* **EXERCISE INSTRUCTIONS**:
Please repeat the lines below, exactly and only, from the one that holds "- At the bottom" through the one that holds "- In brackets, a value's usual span".

[[ DATASET EXTRACT open ]]

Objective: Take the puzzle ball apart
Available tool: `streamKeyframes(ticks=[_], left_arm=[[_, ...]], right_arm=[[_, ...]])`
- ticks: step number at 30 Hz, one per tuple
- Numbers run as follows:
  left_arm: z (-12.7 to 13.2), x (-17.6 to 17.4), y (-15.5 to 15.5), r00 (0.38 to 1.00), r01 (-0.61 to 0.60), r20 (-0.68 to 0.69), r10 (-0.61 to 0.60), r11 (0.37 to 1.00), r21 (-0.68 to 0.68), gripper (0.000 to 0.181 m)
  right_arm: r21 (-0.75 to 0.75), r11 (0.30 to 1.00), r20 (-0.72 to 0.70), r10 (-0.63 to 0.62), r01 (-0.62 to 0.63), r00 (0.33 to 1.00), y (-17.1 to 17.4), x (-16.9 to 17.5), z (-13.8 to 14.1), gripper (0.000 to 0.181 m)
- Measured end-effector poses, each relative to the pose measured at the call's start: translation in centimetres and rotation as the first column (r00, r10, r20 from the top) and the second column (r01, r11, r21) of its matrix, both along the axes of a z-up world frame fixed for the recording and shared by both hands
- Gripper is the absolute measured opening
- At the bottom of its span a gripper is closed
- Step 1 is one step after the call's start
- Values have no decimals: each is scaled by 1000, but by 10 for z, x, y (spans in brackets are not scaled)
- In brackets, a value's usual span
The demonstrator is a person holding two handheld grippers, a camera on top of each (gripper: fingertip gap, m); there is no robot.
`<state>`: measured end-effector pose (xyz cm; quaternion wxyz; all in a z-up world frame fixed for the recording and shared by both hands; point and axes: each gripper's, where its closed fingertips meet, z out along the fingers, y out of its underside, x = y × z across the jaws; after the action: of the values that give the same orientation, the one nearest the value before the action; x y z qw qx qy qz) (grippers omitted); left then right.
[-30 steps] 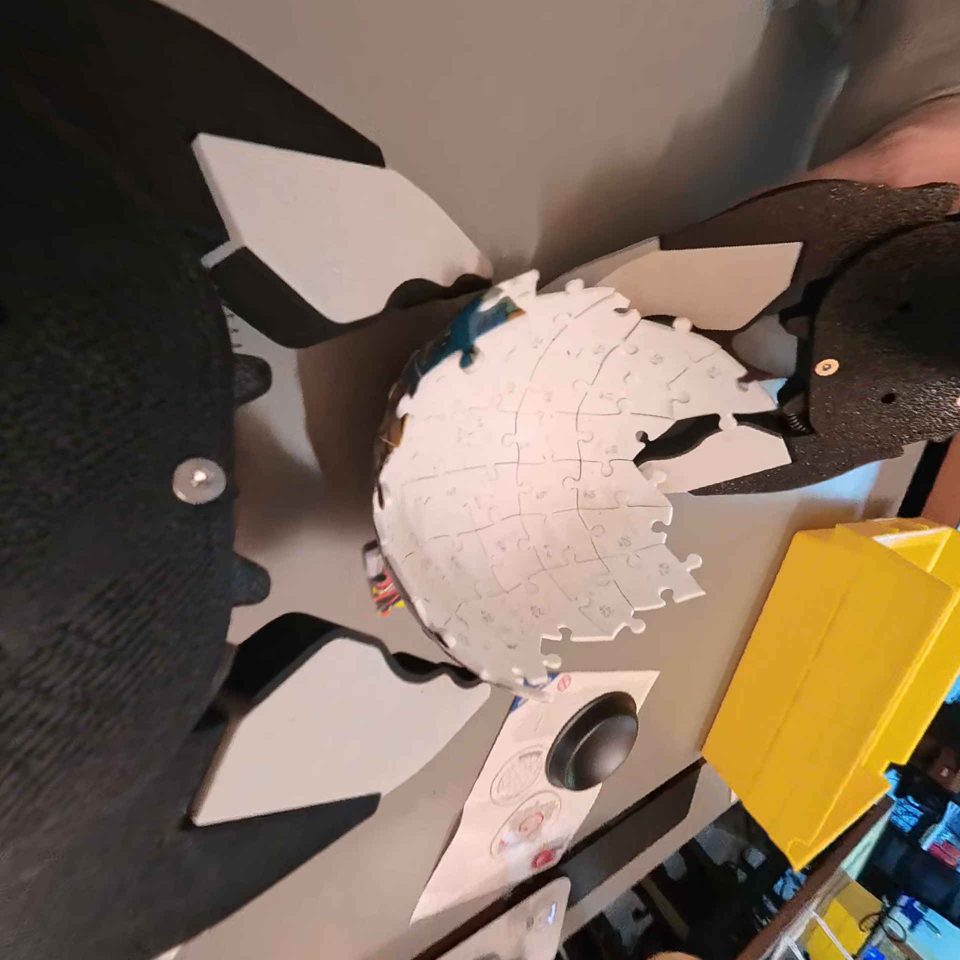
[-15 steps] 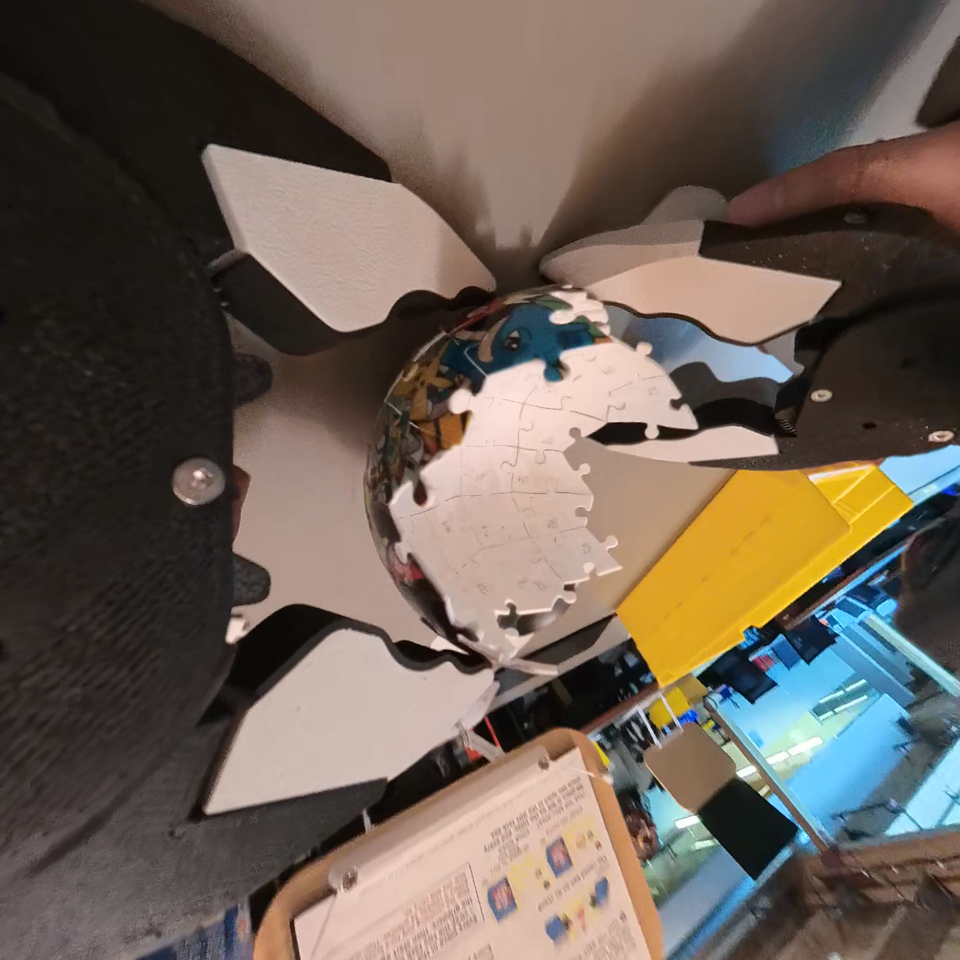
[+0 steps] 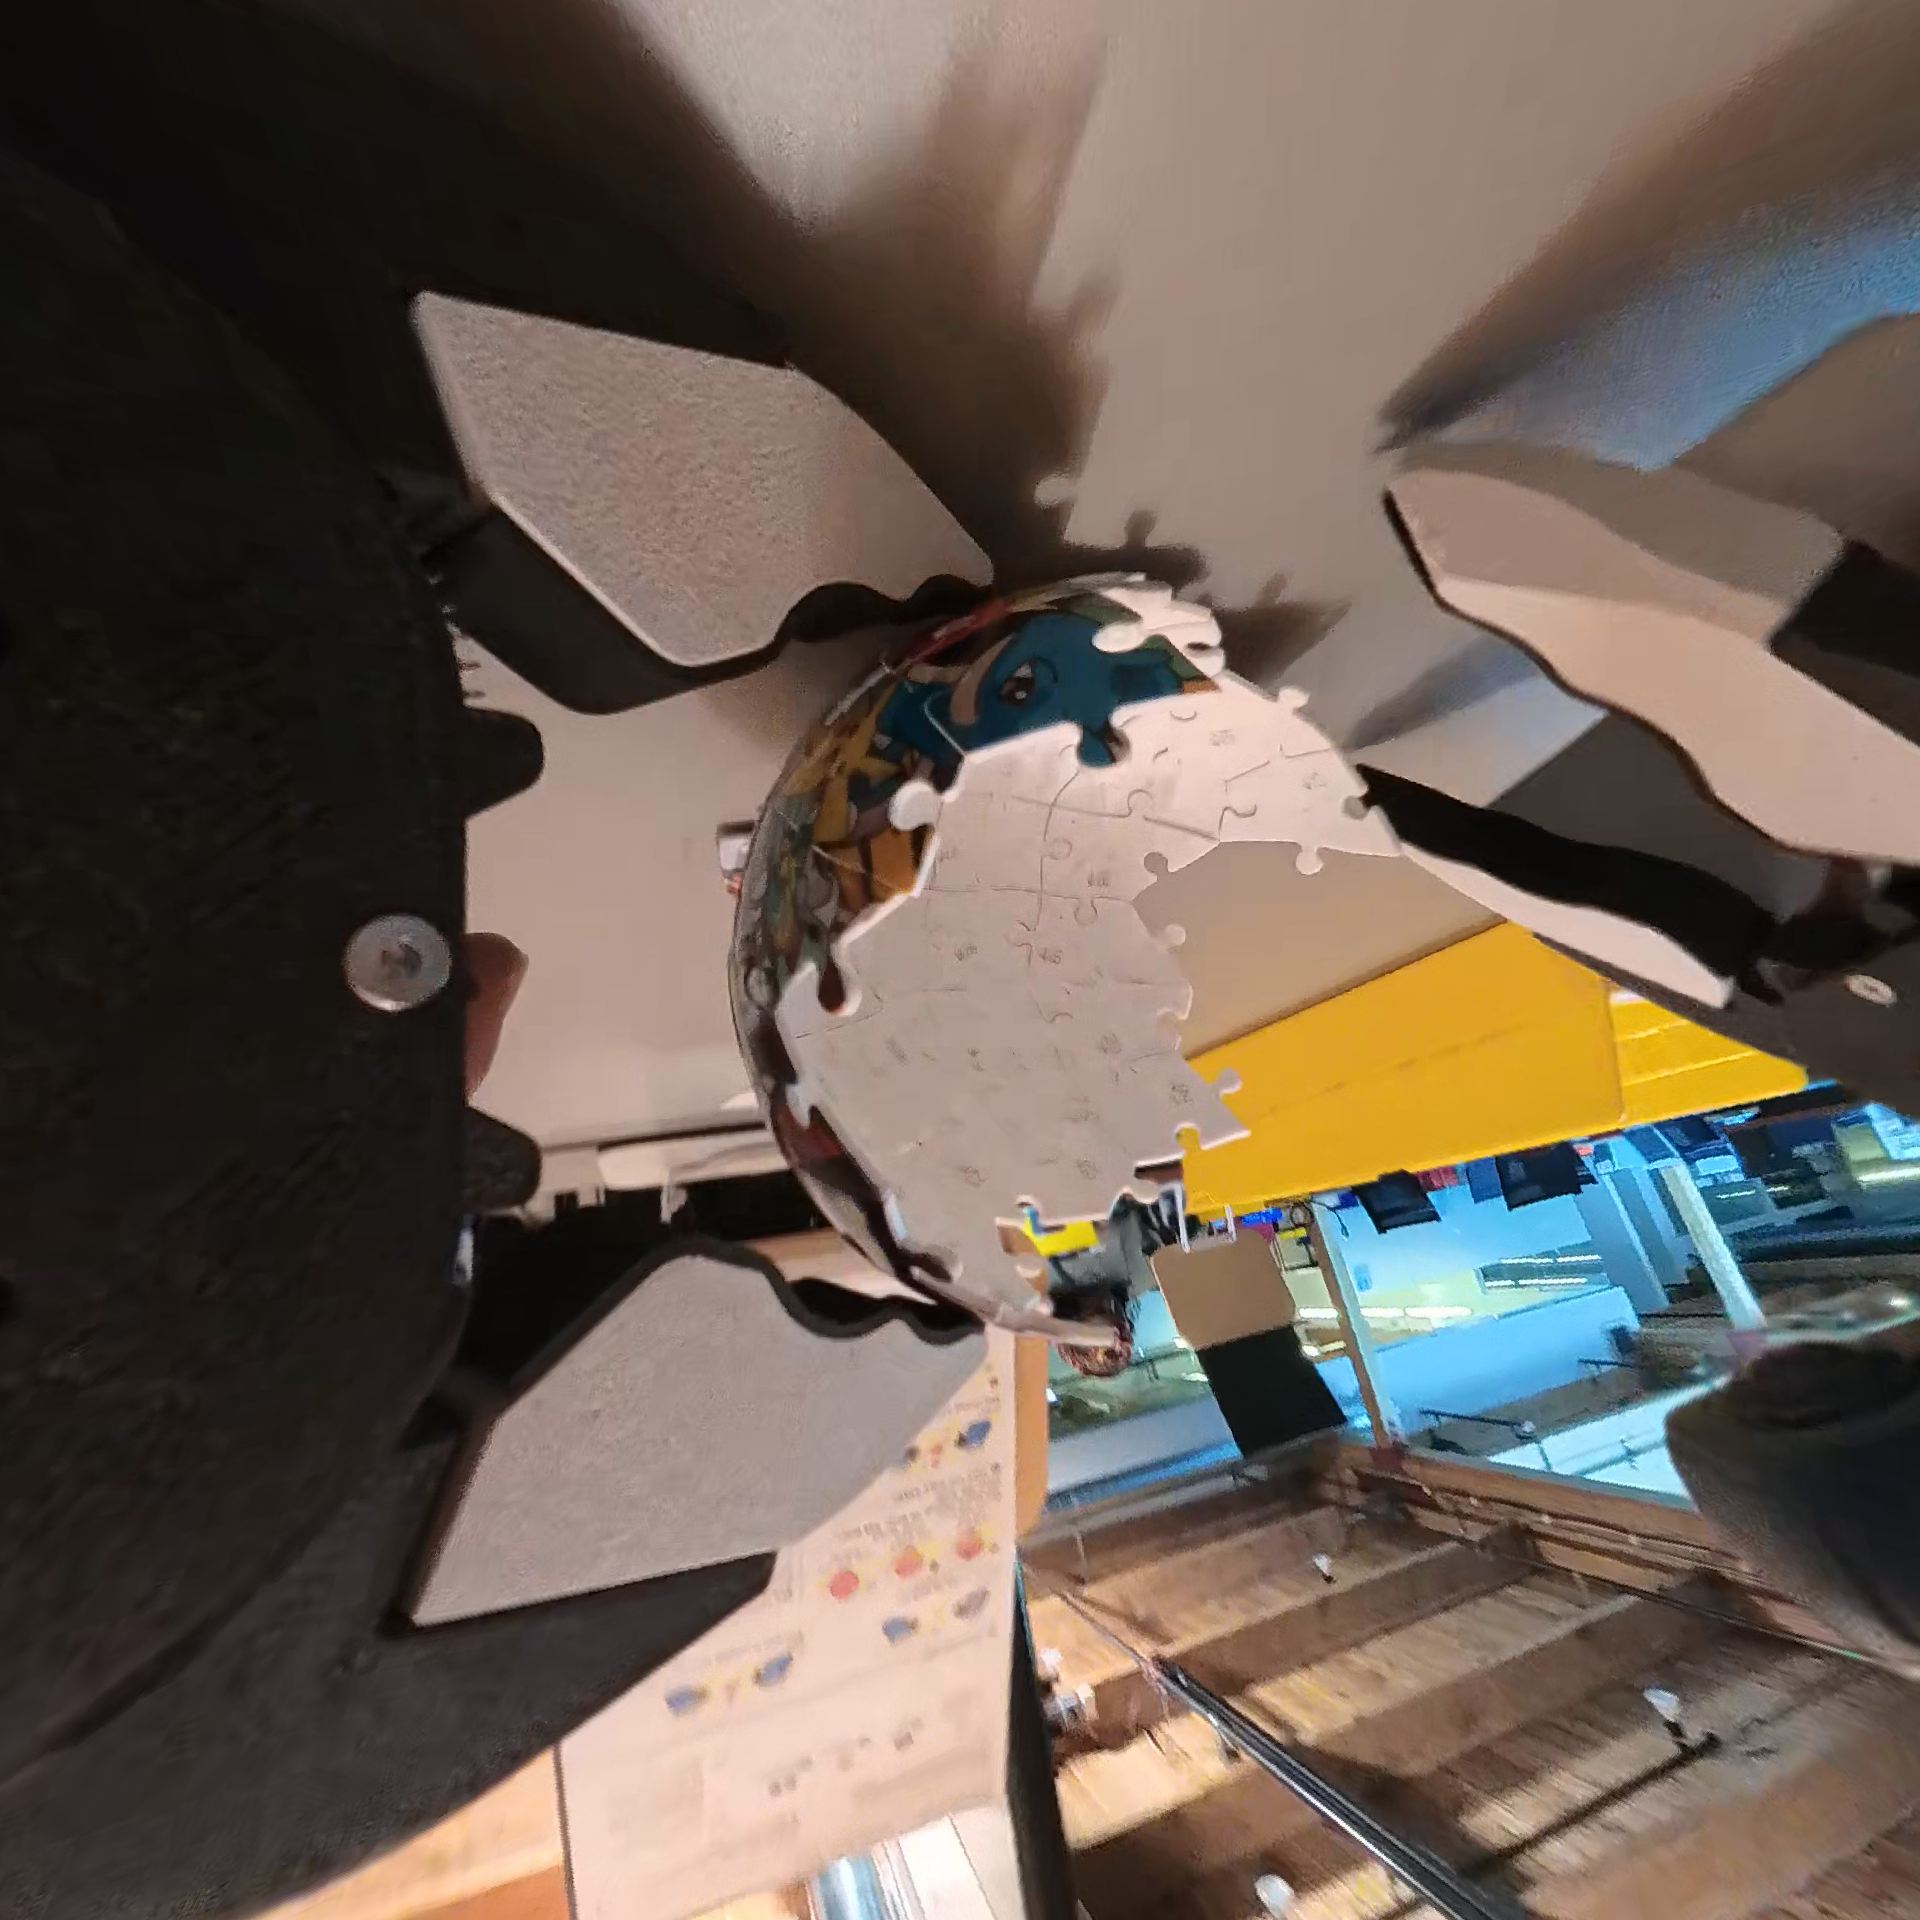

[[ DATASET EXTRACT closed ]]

* **RESPONSE**:
- At the bottom of its span a gripper is closed
- Step 1 is one step after the call's start
- Values have no decimals: each is scaled by 1000, but by 10 for z, x, y (spans in brackets are not scaled)
- In brackets, a value's usual span

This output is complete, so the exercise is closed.